Ennahda joue au centre

Le parti islamiste multiplie les propos rassurants pour montrer son attachement
à la démocratie, et se concentre sur les questions économiques et sociales.

Thierry Bresillon  • 20 octobre 2011 abonné·es

Le parti islamiste Ennahda, après avoir servi pendant vingt ans d’épouvantail pour justifier la restriction des libertés, ne ménage aucun effort pour apparaître comme un parti acquis aux valeurs de la démocratie, se revendiquant de l’exemple de l’AKP turc.

Son programme (dont le résumé est disponible en français) s’ouvre sur une profession de foi démocratique, proclamant que le parti est attaché à la liberté d’expression et à la liberté de croyance. Il a même adopté le principe de la parité hommes/femmes dans les listes de candidats. Il se dit prêt à favoriser l’égalité des chances dans la vie publique et professionnelle, et à respecter la liberté vestimentaire.

L’islam est certes « le référentiel fondamental, modéré en interaction avec l’expérience humaine » , mais ce n’est pas une source ­littérale de droit. Et s’il entend « encourager les médias à défendre l’intégrité de la famille » , ce n’est rien de plus ici que les limitations que veulent imposer les partis ­chrétiens-démocrates conservateurs. Rien que le pluralisme politique ne puisse réguler. Rached Ghannouchi, le leader d’Ennahda, a annoncé qu’il ne toucherait pas à la liberté de consommer de l’alcool dans les zones touristiques.

L’essentiel du programme est consacré aux propositions économiques et sociales, qui ne se démarquent pas fondamentalement de celles des autres partis, et visent à encourager l’investissement dans les régions intérieures, la diversification des partenariats, sans rupture avec l’Union européenne, et l’absorption d’une partie du chômage dans le secteur public. Et s’il préconise le recours plus important aux produits de la finance islamique, dont le ­principe de base peut être résumé dans le partage des gains comme des pertes et l’absence d’anonymat dans l’investissement, cela n’a rien d’une nouveauté.

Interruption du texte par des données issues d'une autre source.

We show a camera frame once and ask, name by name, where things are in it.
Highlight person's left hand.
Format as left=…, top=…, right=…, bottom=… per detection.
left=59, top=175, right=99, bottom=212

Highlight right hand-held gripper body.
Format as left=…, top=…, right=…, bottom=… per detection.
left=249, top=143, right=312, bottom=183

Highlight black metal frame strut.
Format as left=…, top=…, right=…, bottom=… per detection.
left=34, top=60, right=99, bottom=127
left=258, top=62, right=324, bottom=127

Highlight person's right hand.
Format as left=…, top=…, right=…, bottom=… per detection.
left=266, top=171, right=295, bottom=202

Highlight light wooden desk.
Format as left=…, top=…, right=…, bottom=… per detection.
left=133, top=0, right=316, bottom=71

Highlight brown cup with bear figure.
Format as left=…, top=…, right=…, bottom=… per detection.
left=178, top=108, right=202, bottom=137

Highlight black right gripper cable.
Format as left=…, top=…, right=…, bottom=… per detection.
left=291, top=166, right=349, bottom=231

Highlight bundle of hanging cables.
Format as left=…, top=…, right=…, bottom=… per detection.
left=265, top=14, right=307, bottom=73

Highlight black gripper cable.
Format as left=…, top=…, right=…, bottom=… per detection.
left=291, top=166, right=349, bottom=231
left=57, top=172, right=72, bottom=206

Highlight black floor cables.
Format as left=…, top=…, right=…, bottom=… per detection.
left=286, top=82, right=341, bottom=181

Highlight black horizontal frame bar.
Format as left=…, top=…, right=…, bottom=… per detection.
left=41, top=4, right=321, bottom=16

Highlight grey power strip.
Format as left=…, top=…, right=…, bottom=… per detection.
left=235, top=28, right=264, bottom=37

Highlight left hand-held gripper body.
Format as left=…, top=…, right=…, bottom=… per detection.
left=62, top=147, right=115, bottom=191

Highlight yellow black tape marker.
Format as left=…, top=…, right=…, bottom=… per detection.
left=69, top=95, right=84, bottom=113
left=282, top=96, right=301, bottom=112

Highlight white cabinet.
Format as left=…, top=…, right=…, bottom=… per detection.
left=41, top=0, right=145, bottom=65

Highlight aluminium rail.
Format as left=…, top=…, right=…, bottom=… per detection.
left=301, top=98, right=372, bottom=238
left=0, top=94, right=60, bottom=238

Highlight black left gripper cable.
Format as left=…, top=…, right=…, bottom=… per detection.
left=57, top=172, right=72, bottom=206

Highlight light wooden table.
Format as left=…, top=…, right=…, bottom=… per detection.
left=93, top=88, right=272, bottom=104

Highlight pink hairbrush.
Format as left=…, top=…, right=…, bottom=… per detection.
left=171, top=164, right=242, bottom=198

En fait, pour l’instant, Ennahda veut à tout prix éviter de faire de l’identité une question clivante. « Il y a un vaste courant qui rassemble les islamistes, les démocrates, le centre-gauche autour d’une idée “arabo-musulmane” de la Tunisie, et pour exclure la question identitaire du champ des problèmes , commente Ajmi Ourimi, chargé des affaires culturelles au bureau exécutif du parti. Seuls les extrêmes, salafistes et laïcistes, veulent faire de la surenchère. » Cette stratégie d’intégration dans le jeu démocratique, qui suppose des concessions à la sécularisation, condamne les islamistes à des compromis dans l’exercice du pouvoir.